* GOAL OF THE EXERCISE *
Your output is one number, the count of lines in the listing below that hold the word "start".

* SUPPLIED INFORMATION *
******

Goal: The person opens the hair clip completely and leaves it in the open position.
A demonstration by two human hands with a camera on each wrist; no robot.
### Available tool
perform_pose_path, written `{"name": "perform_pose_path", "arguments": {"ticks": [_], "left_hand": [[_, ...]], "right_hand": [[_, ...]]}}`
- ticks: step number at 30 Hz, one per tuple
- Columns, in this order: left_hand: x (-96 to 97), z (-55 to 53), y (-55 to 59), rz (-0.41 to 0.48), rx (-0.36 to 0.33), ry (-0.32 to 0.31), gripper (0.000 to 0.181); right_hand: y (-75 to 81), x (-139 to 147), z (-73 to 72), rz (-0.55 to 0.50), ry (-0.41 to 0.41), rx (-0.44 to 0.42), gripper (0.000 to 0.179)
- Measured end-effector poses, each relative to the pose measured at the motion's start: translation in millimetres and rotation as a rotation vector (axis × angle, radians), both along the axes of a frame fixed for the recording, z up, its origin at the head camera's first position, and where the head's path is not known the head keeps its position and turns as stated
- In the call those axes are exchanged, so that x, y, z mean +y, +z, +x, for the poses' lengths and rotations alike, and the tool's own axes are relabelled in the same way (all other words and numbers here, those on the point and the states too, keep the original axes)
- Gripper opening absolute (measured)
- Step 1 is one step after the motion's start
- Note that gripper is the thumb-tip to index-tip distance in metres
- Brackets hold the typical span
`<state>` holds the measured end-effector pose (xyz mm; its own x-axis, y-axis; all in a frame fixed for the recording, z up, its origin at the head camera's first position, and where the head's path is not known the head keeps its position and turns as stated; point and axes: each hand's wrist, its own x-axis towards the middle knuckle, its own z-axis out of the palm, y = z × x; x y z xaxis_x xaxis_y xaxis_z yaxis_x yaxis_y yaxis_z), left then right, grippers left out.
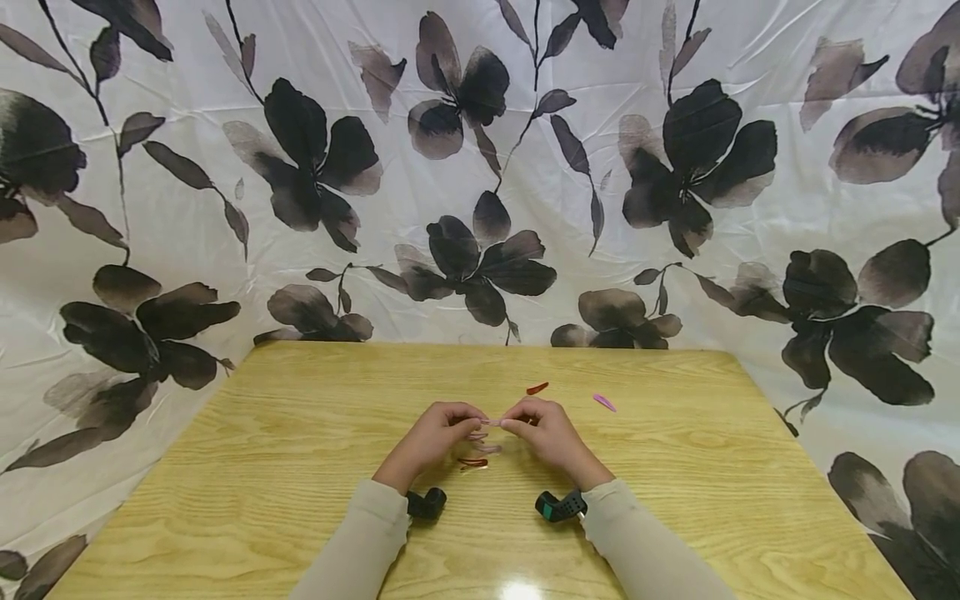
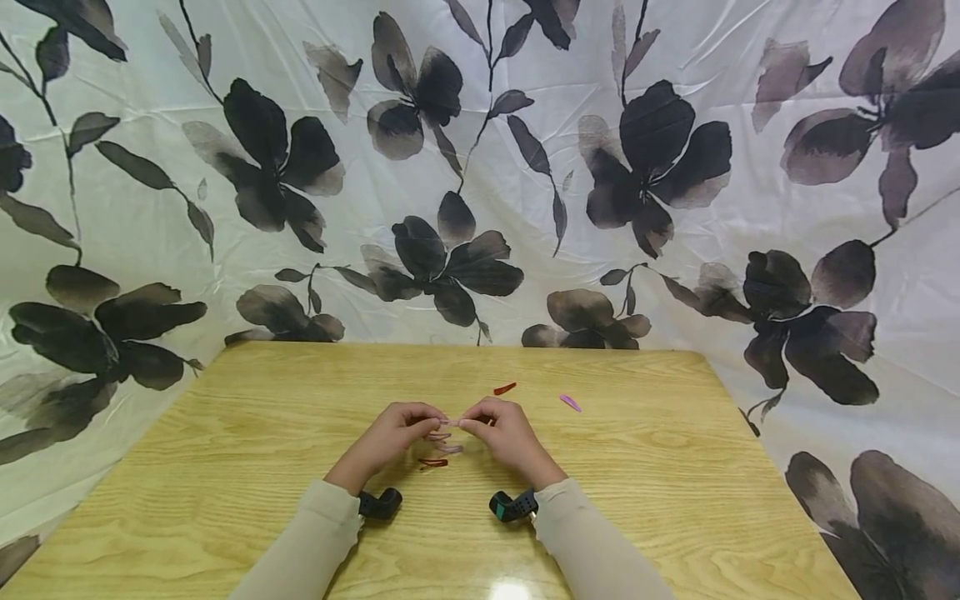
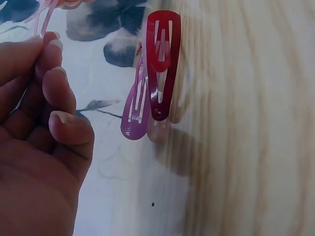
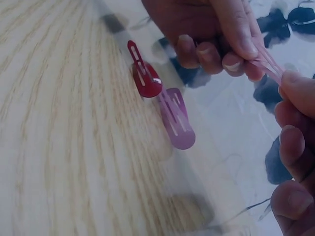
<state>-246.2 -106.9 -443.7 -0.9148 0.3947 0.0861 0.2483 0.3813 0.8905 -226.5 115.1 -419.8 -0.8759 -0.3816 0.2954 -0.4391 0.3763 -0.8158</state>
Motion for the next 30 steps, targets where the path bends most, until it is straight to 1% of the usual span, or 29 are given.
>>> {"name": "perform_pose_path", "arguments": {"ticks": [2, 8, 11, 14, 18, 21, 26, 30], "left_hand": [[0.4, 0.5, 1.1, -0.017, 0.005, 0.007, 0.02], [0.7, -0.7, 1.7, -0.063, 0.024, 0.027, 0.02], [0.8, -1.9, 0.5, -0.076, 0.029, 0.033, 0.02], [1.6, -2.6, -0.2, -0.08, 0.027, 0.035, 0.02], [3.5, -4.5, -1.9, -0.062, 0.003, 0.03, 0.02], [4.1, -7.2, -2.9, -0.063, 0.009, 0.041, 0.02], [4.1, -12.0, -4.7, -0.068, 0.013, 0.083, 0.017], [2.9, -13.3, -5.2, -0.076, 0.012, 0.124, 0.014]], "right_hand": [[-4.1, -0.3, -3.0, 0.005, -0.009, 0.007, 0.012], [-32.2, 0.1, -22.0, -0.003, -0.043, 0.04, 0.012], [-38.5, 0.8, -26.3, -0.014, -0.047, 0.029, 0.013], [-42.2, 1.9, -29.5, -0.021, -0.049, 0.014, 0.013], [-43.9, 2.2, -32.5, -0.037, -0.059, -0.009, 0.012], [-43.6, 0.4, -35.2, -0.046, -0.066, -0.025, 0.011], [-43.0, -3.1, -39.1, -0.033, -0.082, -0.036, 0.01], [-44.7, -5.7, -42.3, 0.0, -0.088, -0.035, 0.009]]}}
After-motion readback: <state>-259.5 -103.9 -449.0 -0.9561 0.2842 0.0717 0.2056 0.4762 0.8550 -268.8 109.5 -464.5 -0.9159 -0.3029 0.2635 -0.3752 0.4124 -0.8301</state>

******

* RESPONSE TO THIS TASK *
2